29. Akute Verschlimmerung einer chronisch obstruktiven Lungenerkrankung innerhalb eines Monats nach der ersten Dosis.
30. Patienten mit Anzeichen einer blutenden Konstitution, unabhängig vom Schweregrad; Patienten mit einer Blutung oder einem Blutungsereignis ≥ CTCAE-Grad 3 innerhalb von 4 Wochen vor der ersten Dosis.
31. Aktuelle Bildgebung oder klinische Manifestationen einer gastrointestinalen Obstruktion, einschließlich unvollständiger Obstruktion.
32. Starke Blutungsneigung oder Koagulopathie oder eine thrombolytische Therapie. Aspirin (> 325 mg täglich) oder Dipyrimidin, Ticlopidin, Clopidogrel und Cilostazol werden derzeit verwendet oder wurden kürzlich verwendet (innerhalb von 10 Tagen vor der ersten Dosis der Studienbehandlung) sowie Antikoagulanzien, die eine Überwachung des INR erfordern (wie Warfarin).
33. Die Bildgebung zeigte, dass der Tumor wichtige Blutgefäße umschlossen oder in diese eingedrungen war, oder dass es sehr wahrscheinlich war, dass er in wichtige Blutgefäße eindrang und während der Folgestudie zu tödlichen massiven Blutungen, einer Kompression der oberen Hohlvene, einer unteren Hohlvene oder einer Invasion der Vena cava inferior führte Herz.
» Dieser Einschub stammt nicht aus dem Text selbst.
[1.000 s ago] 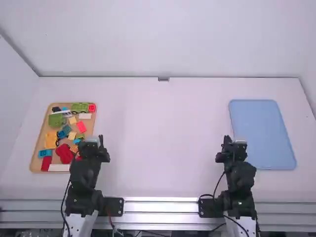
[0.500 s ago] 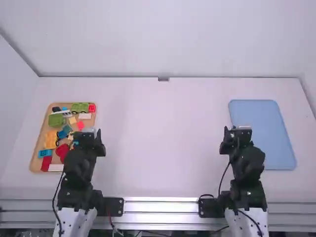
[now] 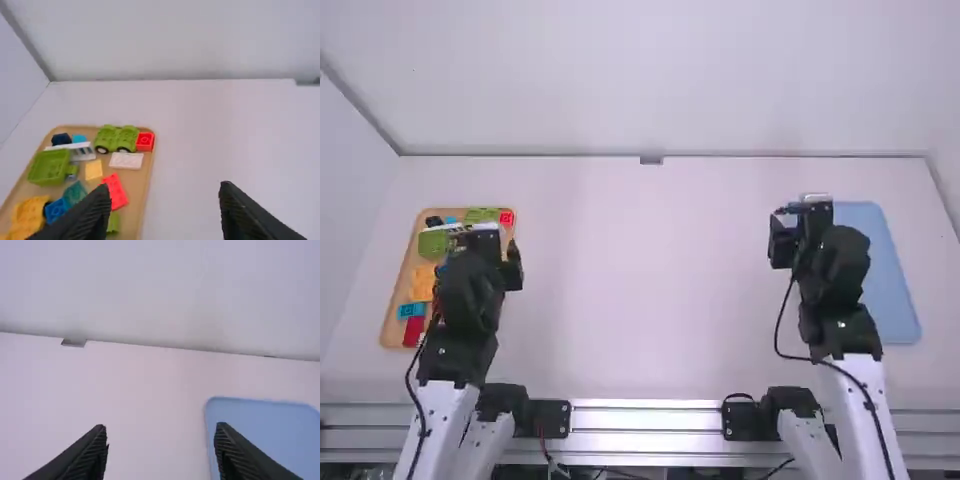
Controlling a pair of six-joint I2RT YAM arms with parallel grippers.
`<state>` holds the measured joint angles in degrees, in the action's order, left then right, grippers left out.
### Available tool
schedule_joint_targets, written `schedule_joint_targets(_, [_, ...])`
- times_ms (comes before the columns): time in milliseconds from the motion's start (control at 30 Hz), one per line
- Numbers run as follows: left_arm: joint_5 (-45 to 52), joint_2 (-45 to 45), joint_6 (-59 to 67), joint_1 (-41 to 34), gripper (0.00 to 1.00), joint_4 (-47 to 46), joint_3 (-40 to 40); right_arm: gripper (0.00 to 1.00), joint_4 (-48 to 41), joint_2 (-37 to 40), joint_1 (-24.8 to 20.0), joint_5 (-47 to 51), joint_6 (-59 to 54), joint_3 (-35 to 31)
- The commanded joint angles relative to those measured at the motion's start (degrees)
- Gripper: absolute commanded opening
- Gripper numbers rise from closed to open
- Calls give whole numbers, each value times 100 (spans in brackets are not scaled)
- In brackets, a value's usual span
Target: Assemble lego blocks to make yellow taxi
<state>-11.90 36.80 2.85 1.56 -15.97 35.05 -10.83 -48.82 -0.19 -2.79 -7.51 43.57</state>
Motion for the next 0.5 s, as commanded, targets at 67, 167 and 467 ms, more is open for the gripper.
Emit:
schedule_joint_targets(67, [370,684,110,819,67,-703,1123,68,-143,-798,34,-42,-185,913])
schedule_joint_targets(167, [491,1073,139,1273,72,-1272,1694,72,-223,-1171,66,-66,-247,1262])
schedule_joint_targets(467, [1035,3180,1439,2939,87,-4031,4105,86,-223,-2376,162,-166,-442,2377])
34. Toxizitäten aus früheren Antitumortherapien verschwanden nicht, definiert als Toxizitäten, die nicht auf Grad 0 oder 1 von NCI CTCAE Version 5.0 oder auf die in den Einschluss-/Ausschlusskriterien angegebenen Werte zurückkehrten; Mit Ausnahme von Alopezie und Folgen einer Neurotoxizität im Zusammenhang mit einer früheren Platintherapie. Bei Probanden, die eine irreversible Toxizität entwickeln und bei denen nach der Verabreichung des Studienmedikaments keine Verschlechterung zu erwarten ist (z. B. Hörverlust), kann diese nach Rücksprache mit dem medizinischen Prüfer in die Studie einbezogen werden.
35. Lokale oder systemische Erkrankung, die durch einen nicht bösartigen Tumor oder durch eine Erkrankung oder Symptome in Folge des Tumors verursacht wird und zu einem höheren medizinischen Risiko und/oder einer Unsicherheit bei der Beurteilung des Überlebens führen kann; Zum Beispiel Krebs mit leukämoider Reaktion (Anzahl weißer Blutkörperchen > 20 × 10 ^ 9 L), Kachexie (bekannt als Gewichtsverlust von mehr als 10 % 3 Monate vor dem Screening) usw.
36. Bekannte Vorgeschichte von psychischen Erkrankungen, Drogenmissbrauch, Alkohol- oder Drogenmissbrauch.
37. Frauen, die schwanger sind oder stillen. Das Vorliegen einer Krankheit, Behandlung oder Laboranomalie in der Vergangenheit oder Gegenwart kann die Ergebnisse der Studie verfälschen, die Teilnahme des Teilnehmers an der Studie beeinträchtigen oder möglicherweise nicht im besten Interesse des Teilnehmers sein.